**What you need to do**
When you reach the listing below, copy each line exactly.

-- Opening Marker --

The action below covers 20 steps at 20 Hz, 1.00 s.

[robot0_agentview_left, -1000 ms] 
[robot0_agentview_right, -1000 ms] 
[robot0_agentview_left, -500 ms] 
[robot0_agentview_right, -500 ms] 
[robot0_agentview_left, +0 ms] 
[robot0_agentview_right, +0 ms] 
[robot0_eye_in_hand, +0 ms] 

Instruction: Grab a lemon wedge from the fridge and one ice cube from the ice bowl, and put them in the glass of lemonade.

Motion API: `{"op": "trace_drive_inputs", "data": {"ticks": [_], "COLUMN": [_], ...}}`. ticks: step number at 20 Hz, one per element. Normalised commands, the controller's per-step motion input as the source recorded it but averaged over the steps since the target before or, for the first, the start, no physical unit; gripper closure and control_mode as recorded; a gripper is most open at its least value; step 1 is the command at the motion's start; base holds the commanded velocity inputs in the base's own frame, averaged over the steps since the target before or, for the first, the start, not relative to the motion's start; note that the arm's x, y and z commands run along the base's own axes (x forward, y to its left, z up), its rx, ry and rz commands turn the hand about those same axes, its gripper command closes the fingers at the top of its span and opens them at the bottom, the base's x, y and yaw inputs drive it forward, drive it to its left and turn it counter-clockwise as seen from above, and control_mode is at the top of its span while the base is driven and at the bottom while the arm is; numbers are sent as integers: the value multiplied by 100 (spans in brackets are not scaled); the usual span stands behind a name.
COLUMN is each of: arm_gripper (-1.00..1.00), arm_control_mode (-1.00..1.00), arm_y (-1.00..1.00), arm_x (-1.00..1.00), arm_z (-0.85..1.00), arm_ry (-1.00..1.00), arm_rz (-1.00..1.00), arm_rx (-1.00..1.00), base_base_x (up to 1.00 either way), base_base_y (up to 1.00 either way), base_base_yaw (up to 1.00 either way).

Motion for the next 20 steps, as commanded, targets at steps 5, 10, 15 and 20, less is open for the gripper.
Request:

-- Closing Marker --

**Result**
The action below covers 20 steps at 20 Hz, 1.00 s.

[robot0_agentview_left, -1000 ms] 
[robot0_agentview_right, -1000 ms] 
[robot0_agentview_left, -500 ms] 
[robot0_agentview_right, -500 ms] 
[robot0_agentview_left, +0 ms] 
[robot0_agentview_right, +0 ms] 
[robot0_eye_in_hand, +0 ms] 

Instruction: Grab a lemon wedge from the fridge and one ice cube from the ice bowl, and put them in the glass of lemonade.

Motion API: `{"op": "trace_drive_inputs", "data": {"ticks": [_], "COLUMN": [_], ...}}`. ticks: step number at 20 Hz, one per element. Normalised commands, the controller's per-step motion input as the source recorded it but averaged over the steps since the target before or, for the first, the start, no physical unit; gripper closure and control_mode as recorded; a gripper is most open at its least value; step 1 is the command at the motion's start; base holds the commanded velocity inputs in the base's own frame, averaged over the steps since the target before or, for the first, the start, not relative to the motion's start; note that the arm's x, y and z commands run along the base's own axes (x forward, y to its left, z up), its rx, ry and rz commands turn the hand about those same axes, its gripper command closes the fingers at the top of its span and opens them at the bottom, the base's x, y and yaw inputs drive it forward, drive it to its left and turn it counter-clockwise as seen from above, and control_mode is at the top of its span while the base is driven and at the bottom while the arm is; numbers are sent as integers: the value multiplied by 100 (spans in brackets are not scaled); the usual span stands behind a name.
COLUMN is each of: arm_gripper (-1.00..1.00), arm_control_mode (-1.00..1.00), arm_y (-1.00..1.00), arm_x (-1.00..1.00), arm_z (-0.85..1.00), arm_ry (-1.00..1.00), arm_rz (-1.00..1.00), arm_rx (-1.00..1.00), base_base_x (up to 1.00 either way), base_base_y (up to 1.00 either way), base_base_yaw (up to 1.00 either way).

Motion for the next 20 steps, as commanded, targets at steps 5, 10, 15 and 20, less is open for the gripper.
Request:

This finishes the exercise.